Pensez-vous que le conflit qui fait rage dans l’Est de l’Ukraine puisse être réglé autrement que par des moyens militaires ?
Dès notre enfance, on nous apprend qu’il ne faut pas répondre à la violence par la violence. Toutefois, la situation à l’Est de l’Ukraine ne rentre pas dans les cadres moraux et juridiques habituels. En effet, le monde entier comprend que V. Poutine crache littéralement sur toutes les lois qui ont pu être pensées jusqu’ici. Ce qui est encore plus douloureux à observer, c’est le fait que le monde entier s’engage dans un long processus de ce que l’on appelle la « politique de l’autruche » (rentrer sa tête dans le sable lorsqu’on a peur, tout en voulant évitant la menace) en refusant de voir la réalité de cette guerre.

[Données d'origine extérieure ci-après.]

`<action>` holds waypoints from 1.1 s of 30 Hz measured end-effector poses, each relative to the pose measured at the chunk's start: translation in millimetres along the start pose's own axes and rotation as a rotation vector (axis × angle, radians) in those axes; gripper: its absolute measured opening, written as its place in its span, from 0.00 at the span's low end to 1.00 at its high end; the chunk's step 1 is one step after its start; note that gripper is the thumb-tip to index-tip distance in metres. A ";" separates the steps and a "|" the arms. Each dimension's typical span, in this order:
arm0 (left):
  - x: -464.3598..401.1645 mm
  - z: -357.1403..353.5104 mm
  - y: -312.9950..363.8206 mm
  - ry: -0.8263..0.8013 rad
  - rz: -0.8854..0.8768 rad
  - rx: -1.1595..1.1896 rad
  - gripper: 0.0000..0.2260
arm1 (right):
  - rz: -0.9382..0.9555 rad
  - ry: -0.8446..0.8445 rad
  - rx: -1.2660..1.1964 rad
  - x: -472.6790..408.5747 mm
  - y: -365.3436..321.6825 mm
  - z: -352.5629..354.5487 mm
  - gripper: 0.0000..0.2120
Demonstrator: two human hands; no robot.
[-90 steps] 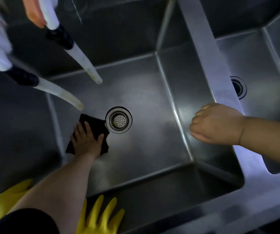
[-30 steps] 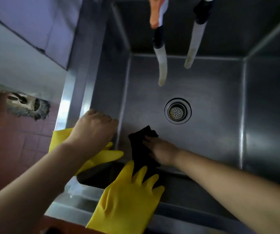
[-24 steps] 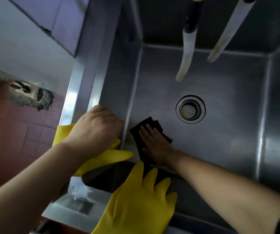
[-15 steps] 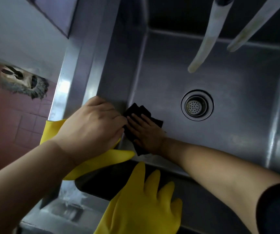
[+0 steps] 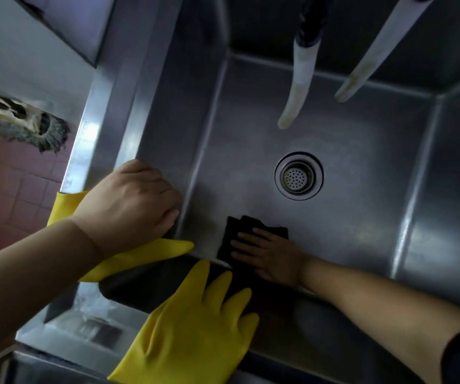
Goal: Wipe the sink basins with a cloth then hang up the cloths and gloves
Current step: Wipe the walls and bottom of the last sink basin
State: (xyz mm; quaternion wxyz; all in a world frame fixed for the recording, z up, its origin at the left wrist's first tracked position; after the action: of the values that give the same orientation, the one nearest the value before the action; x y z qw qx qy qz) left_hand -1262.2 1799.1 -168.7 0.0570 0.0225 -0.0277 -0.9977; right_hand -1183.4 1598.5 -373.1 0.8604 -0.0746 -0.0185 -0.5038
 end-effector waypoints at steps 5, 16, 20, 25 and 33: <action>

La question est extrêmement délicate, car nous sommes en train de parler de vies humaines. Nous ne pouvons pas nous demander aujourd’hui « comment ne plus avoir de victimes », la seule question qu’on peut se poser c’est « comment peut-on limiter leur nombre ». Je veux bien croire que l’accord de Minsk d’un cessez-le-feu signé le 5 septembre dernier portera ses fruits, mais la politique du Kremlin est à l’image d’un trou noir, qui ne se soumet à aucune loi physique, et qui ne s’arrête qu’au moment où il cesse lui-même d’exister. La réponse la plus juste serait donc de dire qu’il y a deux choix : tout perdre, ou essayer de résister, aussi bien militairement, que diplomatiquement.
Quels sont les enjeux majeurs des élections législatives anticipées du 26 octobre prochain ?
Il est important de comprendre, qu’en Ukraine, tout député est en règle générale un bon businessman qui a compris que le meilleur des business reste la politique. Une fois que l’on a assimilé cela, on comprend comment nous nous sommes retrouvés avec à la tête de l’Etat le plus grand bandit du pays, Viktor Yanoukovich. Cela permet de comprendre pourquoi la classe moyenne n’existe pas en Ukraine. Il découle de cette situation que le seul enjeu des élections législatives est de trouver un parti qui souhaite agir pour le peuple et non pour lui-même. A vrai dire, un tel parti n’existe pas encore, mais il y en a qui s’en approchent. C’est pour cette raison, qu’avec l’ONG Cosmopolitan Project Foundation, l’Association des Etudiants Ukrainiens en France enverra des observateurs français pour les élections législatives du mois d’octobre (ndr: les élections législatives anticipées auront lieux le 26/10/2014). Le peuple ukrainien sort tout juste d’une révolution pour que sa vie s’améliore. Le devoir des citoyens est de faire le meilleur choix, le nôtre, est que leur choix soit entendu et respecté.
La communauté ukrainienne de France et la société civile ukrainienne sont-elles en phase ou au contraire avez-vous relevé des différences de perception du conflit ?
Une grande communauté ne peut être représentée que par un seul leader. C’est bien évident, puisque nous sommes tous différents. Toutefois, bien que différents, nous sommes tous humains. Depuis la Révolution de la Dignité, il existe un synchronisme idéal entre la Communauté Ukrainienne en France et la société civile ukrainienne. Peu importe les convictions, religions, langues, philosophies de la vie, ce qui compte aujourd’hui c’est de combattre l’ennemi.
On dit que la mère de Gengis Khan, l’empereur mongol qui avait conquis la moitié du monde « connu » au XIIIème siècle, un jour enseigna à ses enfants : « Prenez une branche chacun, et cassez-la. Ils s’exécutèrent. « A présent prenez chacun une poignée de branches, et essayez de les casser ». Personne n’a pu le faire. « Vous voyez les enfants, -expliqua leur mère- nous ne sommes forts quand lorsque nous sommes unis ».
Cette année le lauréat du prix "Perspectives Ukrainiennes - Grégoire Orlyk" est l'historien Antoine Arjakovsky¹. Quel regard portez-vous sur ses travaux ?
Nous avons eu beaucoup d’échanges avec Antoine Arjakovsky, et la première chose qu’il faut dire c’est qu’il mérite ce prix. En effet, c’est un homme de paix, qui essaie de combattre la propagande russe et qui croit que le conflit russo-ukrainienne peut être résolu en faisant un travail sur l’Histoire, un travail de réconciliation des mémoires aussi bien d’un côté que de l’autre. Son livre « Russie – Ukraine, de la Guerre à la paix ? » est un ouvrage de référence que chacun de nous devrait lire pour mieux comprendre la situation actuelle.